La persona tiene que cubrir nada más su propiedad. Si el propietario de la vivienda es quien la habita, deberá contratar el seguro tanto por el continente como por el contenido. En cambio, un inquilino solo tiene que contratar el del contenido, ya que estará cubriendo solamente sus pertenencias.

Además, la persona que encarga el seguro tiene que hacer los cálculos correctos para evitar posiciones de infraseguro o sobreseguro:

  • El infraseguro ocurre cuando el asegurado ha declarado un valor inferior al de la estructura o sus bienes, por lo que la reposición por parte de la compañía aseguradora será insuficiente para paliar los daños producidos.
  • El sobreseguro se refiere a la declaración por un monto mayor, lo que implica que la prima será más alta, a pesar de que las prestaciones serán las mismas al valor real de la propiedad.

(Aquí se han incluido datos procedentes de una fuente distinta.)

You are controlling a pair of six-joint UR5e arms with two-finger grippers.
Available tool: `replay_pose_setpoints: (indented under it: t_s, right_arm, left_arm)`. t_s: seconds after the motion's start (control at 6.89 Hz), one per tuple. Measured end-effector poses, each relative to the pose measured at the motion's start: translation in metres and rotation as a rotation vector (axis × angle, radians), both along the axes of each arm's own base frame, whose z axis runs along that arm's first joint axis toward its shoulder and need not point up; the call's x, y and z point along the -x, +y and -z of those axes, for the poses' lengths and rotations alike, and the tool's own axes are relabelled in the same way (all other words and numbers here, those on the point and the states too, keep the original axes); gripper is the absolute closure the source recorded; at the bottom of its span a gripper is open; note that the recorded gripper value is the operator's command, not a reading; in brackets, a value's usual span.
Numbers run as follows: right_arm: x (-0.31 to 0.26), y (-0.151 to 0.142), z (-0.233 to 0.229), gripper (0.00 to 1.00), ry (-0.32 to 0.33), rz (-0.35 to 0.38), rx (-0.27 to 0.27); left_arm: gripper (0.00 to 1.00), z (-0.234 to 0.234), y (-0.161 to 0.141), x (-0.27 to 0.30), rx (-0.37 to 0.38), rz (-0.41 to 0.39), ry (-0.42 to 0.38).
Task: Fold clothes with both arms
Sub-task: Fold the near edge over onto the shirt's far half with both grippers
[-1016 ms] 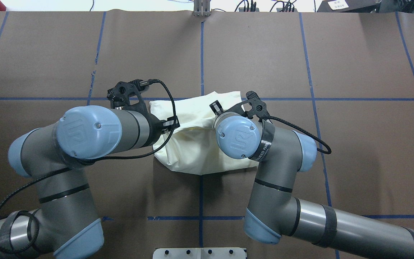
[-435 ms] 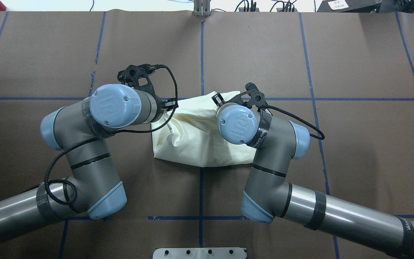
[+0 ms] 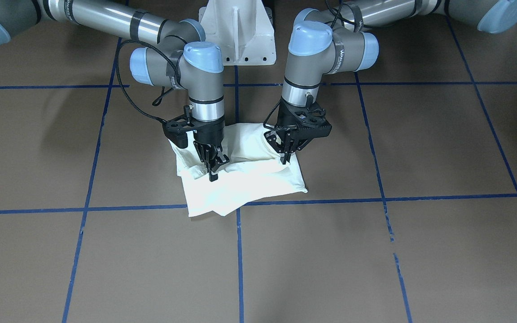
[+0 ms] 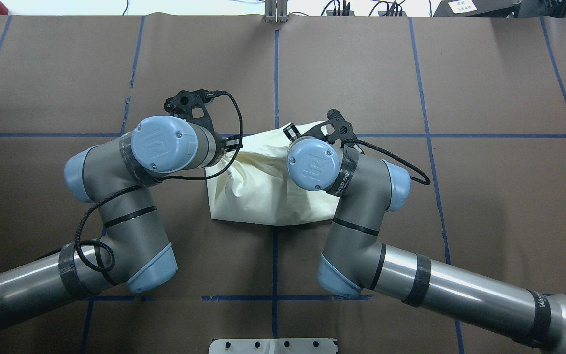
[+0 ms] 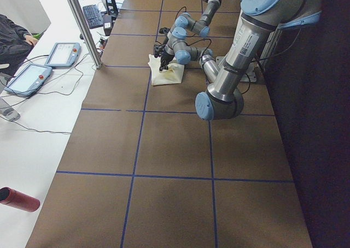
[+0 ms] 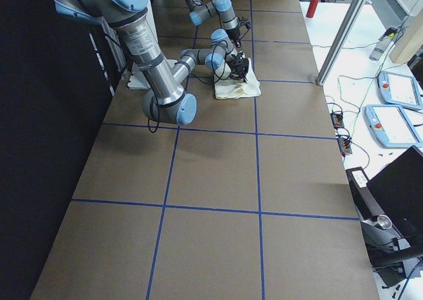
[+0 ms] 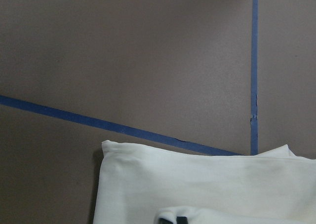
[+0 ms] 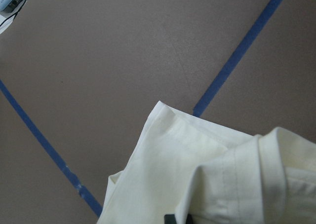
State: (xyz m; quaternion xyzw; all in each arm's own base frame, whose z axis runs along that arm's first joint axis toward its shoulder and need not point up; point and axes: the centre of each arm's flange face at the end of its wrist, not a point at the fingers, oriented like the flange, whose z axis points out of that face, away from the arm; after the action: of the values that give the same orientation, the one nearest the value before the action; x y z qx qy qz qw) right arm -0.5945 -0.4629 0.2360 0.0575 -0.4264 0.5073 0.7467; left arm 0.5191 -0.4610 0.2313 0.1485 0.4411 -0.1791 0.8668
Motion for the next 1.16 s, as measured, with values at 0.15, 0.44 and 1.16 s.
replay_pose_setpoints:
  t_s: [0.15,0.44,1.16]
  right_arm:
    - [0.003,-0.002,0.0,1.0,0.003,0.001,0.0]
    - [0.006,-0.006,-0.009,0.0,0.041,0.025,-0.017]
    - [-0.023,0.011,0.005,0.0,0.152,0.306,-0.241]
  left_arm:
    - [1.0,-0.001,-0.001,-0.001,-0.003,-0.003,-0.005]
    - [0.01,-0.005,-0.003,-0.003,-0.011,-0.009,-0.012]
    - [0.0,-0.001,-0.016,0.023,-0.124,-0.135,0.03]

Lo recomendable es contratar un seguro de hogar que tenga las coberturas más completas para cada caso, pero sin pagar de más. No significa que contratar todo lo posible esté mal, sino que el coste de la prima será más alto de lo necesario. Lo mejor es tomar la decisión después de haber evaluado los riesgos del continente y del contenido.

Pólizas imprescindibles

La contratación de un seguro para la casa no es obligatoria, pero sí necesaria para sentirse protegido ante siniestros. Por lo tanto, en teoría ninguna póliza es imprescindible a nivel legal, pero necesaria para garantizar un respaldo económico en caso de incidentes que afecten a la vivienda. Cada aseguradora fija las condiciones de sus pólizas.

Las más básicas que incluye el seguro de hogar del RACC (mas no las únicas) son:

  • Responsabilidad Civil. Cubre al asegurado y a su familia de los posibles daños que ocasionen a terceros, tanto daños materiales como personales. Las indemnizaciones en estos casos suelen ser cuantiosas, por lo que la póliza es casi imprescindible.
  • Continente. Cualquier incidente que dañe al continente.
  • Contenido. Reparación o reposición de muebles y electrodomésticos, entre otros beneficios.
  • Defensa jurídica. Cubre los gastos del asegurado como consecuencia de su intervención en un procedimiento jurídico, administrativo o judicial. La aseguradora asesora y asiste jurídicamente o lleva a cabo todos los trámites correspondientes.

Ninguna póliza es inamovible, y cada aseguradora establece los detalles de cada una. Además, existen otras que cubren los gastos en situaciones específicas como robo, incendios y explosiones, inundaciones y daños por agua, rotura de cristales y fenómenos atmosféricos.

Como arrendador

El caso de una persona que alquila su vivienda es particular porque solo se encarga de cubrir todo lo relacionado con el continente. Además, el arrendamiento da lugar a una situación de vulnerabilidad en la que el arrendador tiene que proteger su vivienda de los daños que pudiera ocasionar el inquilino.

Por ello, existe un mercado de aseguradoras especializado en ofrecer pólizas adaptadas a la situación del arrendador. Algunas de las coberturas más comunes son robo y vandalismo y daños estéticos, aunque también está la del impago del alquiler y el servicio de limpieza al finalizar el contrato.

En general, tener más coberturas no es necesariamente mejor porque habría que pagar una prima más alta. Conviene tener las pólizas más básicas y hacer un estudio de los posibles daños que podría sufrir la vivienda para determinar cuáles son los que hay que prevenir. Así, se hará un plan personalizado óptimo para la vivienda.